Sources hint at forthcoming Mac OS X technologiesMajor changes are in store for forthcoming revisions to the Mac OS X operating system, according to tidbits obtained by AppleInsider over the last 6 months.
To date, only a select few outside of the development team have been privy to Apple's plans for Mac OS X 10.4. According to sources, the company has been performing private briefings with partners during small or one-on-one meetings, all of which are covered by non-disclosure agreements. As a result, details of rumored features are vague and confirmation on timeframes is severely lacking.
Nevertheless, one rumor which dates back to last October states that Apple has been working on a metadata enabled database file system.

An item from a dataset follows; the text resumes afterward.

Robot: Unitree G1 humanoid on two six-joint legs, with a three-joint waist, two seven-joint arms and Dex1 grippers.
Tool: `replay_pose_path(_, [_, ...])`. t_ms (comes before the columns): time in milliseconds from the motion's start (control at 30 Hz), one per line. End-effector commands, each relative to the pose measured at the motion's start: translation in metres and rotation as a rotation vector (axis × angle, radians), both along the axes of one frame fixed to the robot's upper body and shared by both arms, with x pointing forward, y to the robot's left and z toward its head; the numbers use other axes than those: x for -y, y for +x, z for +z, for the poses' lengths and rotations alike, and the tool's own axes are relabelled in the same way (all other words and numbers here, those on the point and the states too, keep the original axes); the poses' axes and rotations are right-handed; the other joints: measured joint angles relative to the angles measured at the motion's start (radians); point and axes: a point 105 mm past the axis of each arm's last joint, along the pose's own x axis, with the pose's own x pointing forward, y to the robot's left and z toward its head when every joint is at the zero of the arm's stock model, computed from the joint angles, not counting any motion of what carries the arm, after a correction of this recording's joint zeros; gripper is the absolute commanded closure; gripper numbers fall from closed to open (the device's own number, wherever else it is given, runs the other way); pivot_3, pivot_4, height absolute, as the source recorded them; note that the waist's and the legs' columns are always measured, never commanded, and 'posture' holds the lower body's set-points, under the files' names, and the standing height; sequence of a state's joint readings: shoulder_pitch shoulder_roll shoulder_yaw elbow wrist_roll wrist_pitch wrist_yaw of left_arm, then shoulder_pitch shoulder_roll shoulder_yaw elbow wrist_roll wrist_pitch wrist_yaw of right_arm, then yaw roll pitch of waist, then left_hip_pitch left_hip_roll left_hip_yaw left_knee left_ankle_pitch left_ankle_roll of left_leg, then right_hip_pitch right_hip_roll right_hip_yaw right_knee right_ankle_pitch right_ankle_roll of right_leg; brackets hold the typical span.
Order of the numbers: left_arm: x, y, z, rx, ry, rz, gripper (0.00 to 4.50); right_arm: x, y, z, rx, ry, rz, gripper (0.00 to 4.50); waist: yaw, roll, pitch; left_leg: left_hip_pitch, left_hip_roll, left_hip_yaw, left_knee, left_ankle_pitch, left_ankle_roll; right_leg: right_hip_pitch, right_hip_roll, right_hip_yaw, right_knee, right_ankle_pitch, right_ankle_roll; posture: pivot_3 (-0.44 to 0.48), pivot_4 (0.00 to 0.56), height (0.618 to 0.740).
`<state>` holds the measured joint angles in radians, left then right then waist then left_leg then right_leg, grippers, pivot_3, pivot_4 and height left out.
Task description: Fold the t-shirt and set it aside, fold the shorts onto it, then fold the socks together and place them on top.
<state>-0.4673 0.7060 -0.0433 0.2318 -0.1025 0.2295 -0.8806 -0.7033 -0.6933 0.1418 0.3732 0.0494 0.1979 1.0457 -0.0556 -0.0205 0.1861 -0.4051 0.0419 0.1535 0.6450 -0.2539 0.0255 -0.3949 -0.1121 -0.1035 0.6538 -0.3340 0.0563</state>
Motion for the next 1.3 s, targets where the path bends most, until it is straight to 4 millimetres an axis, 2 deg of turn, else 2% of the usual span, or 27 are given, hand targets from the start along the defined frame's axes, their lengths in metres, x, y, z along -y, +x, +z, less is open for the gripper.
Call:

Essentially, metadata is "data about data," and includes data associated with either an information system or an information object for purposes of description, administration, legal requirements, technical functionality, use and preservation.
For example, sources said that image attributes such as size, width, and height would be stored in the metadata filesystem, allowing users to retrieve this information without physically opening the image file in an application.
In October, sources said the company hoped to leapfrog Microsoft to market. (Microsoft's Longhorn operating system is also rumored to feature wider metadata support.) The Mac OS X metadata support would be accompanied by frameworks to distribute metadata and a superior searching system utilizing the metadata, sources said.
It's unclear if Apple has proceeded with plans to incorporate this technology into Mac OS X 10.4 "Tiger" or if it has been diverted in favor of a later version of the Mac OS. However, it has been confirmed that Apple is striving to release a new file system before the debut of Microsoft's Longhorn OS.
New Safari Browser
Another interesting set of technologies, which are due in the upcoming release of Mac OS X 10.4, pertain to security. According to one source, Apple has been working closely with governmental agencies to tailor a number of powerful Mac OS security advancements that will be fully integrated into the new system.
The company has reportedly briefed only a small handful of individuals on the subject, and therefore the source refused to comment further.